Everything in the listing below must be set down again exactly, apart from the pictures.

§ INFORMATION PROVIDED
»»
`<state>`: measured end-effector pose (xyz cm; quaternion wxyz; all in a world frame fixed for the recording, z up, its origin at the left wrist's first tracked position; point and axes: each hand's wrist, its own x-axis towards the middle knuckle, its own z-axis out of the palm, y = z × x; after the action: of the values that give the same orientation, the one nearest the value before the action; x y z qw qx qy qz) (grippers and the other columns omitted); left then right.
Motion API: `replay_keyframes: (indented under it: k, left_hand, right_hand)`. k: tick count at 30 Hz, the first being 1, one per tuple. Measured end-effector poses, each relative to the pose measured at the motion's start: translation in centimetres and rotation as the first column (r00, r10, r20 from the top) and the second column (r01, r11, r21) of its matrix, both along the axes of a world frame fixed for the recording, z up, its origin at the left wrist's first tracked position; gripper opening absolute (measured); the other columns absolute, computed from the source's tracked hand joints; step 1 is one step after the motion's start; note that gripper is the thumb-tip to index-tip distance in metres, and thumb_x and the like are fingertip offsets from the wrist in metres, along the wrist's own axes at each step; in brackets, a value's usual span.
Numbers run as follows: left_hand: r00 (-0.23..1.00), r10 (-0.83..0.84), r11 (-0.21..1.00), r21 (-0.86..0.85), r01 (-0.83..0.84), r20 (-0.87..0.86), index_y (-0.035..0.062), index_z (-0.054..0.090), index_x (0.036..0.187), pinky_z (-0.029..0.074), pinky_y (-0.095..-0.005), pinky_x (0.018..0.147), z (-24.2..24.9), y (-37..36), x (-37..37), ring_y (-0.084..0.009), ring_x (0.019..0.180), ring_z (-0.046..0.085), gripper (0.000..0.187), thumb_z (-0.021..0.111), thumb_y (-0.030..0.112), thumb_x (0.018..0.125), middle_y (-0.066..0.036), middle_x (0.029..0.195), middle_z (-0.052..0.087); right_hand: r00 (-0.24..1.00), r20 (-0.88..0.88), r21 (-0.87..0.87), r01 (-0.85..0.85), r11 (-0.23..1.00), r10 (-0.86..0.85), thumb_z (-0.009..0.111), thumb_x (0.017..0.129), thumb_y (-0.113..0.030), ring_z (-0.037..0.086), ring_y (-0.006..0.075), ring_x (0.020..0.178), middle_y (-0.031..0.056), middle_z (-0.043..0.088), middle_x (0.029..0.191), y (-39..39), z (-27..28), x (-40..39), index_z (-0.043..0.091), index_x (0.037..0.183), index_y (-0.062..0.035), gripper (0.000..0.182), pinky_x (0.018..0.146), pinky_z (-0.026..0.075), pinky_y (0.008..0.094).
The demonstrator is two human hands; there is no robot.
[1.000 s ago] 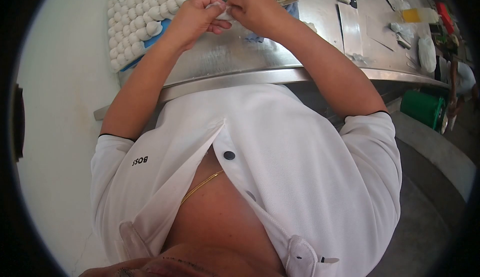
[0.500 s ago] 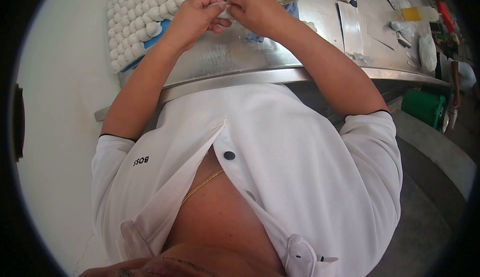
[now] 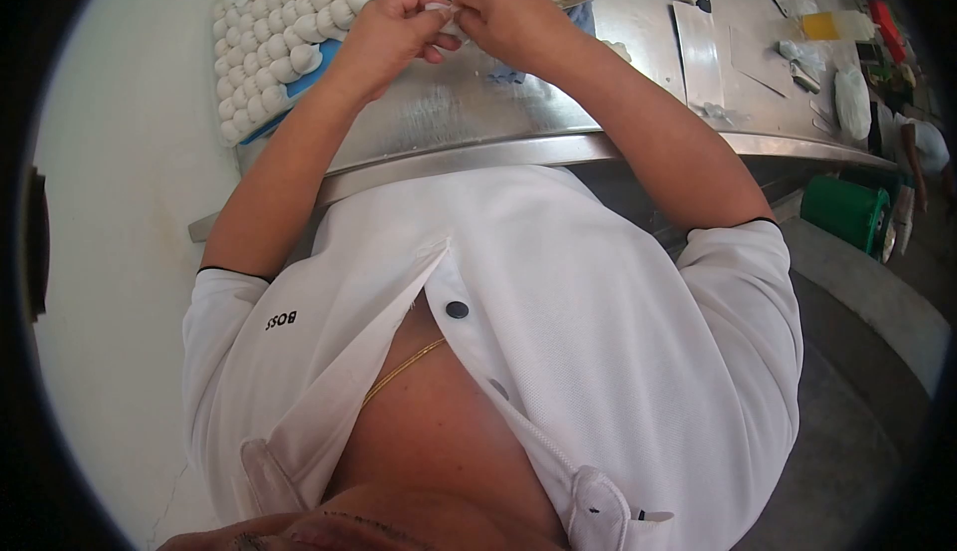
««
§ COMPLETED TASK
`<state>`: measured end-effector pose (xyz cm; quaternion wxyz; all in a world frame fixed for the recording, z up, its origin at the left wrist's first tracked position; point and axes: each hand's wrist, its own x-axis towards the middle knuckle, its own z-axis out of the palm, y = z × x; after the action: of the values that give the same orientation, the one nearest the value before the action; x y z qw qx qy qz) (grippers and the other columns omitted); left then right.
Motion API: `replay_keyframes: (indented under it: k, left_hand, right_hand)`. k: tick count at 30 Hz, the first being 1, one per tuple. Measured end-effector poses, each relative to the pose measured at the motion's start: translation in centimetres and rotation as the first column (r00, r10, r20 from the top) and the second column (r01, r11, r21) of its matrix, both along the axes of a world frame fixed for the recording, z up, its origin at the left wrist's first tracked position; gripper opening absolute (measured); the other columns absolute, computed from the source's tracked hand joints; step 1 is one step after the motion's start; note that gripper is the thumb-tip to index-tip distance in metres, and thumb_x and the like are fingertip offsets from the wrist in metres, along the wrist's own axes at each step; in brackets, a value's usual span.
Numbers run as follows: left_hand: r00 (-0.23..1.00), r10 (-0.83..0.84), r11 (-0.21..1.00), r21 (-0.86..0.85), r01 (-0.83..0.84), r20 (-0.87..0.86), index_y (-0.035..0.062), index_z (-0.054..0.090), index_x (0.036..0.187), pinky_z (-0.029..0.074), pinky_y (-0.095..-0.005), pinky_x (0.018..0.147), z (-24.2..24.9), y (-37..36), x (-37..37), ring_y (-0.084..0.009), ring_x (0.019..0.180), ring_z (-0.046..0.085), gripper (0.000..0.187), thumb_z (-0.021..0.111), thumb_y (-0.030..0.112), thumb_x (0.018..0.125), middle_y (-0.066..0.036), middle_x (0.029..0.195), middle_z (-0.052..0.087); right_hand: r00 (-0.24..1.00), r20 (-0.88..0.88), r21 (-0.87..0.87), r01 (-0.85..0.85), r11 (-0.23..1.00), r10 (-0.86..0.85), thumb_z (-0.009..0.111), thumb_x (0.017..0.129), thumb_y (-0.113..0.030), ring_z (-0.037..0.086), ring_y (-0.006..0.075), ring_x (0.020..0.178), middle_y (-0.031..0.056), middle_z (-0.043..0.088), middle_x (0.029..0.191), y (-39..39), z (-27..28), x (-40..39), index_z (-0.043..0.091), index_x (0.037..0.183), index_y (-0.062..0.035), gripper (0.000..0.182), pinky_x (0.018..0.146), pinky_z (-0.026..0.075), pinky_y (0.008..0.094).
The demonstrator is two human hands; there is no robot.
[1.000 s ago] 
[0.500 s ago] 
[now] 

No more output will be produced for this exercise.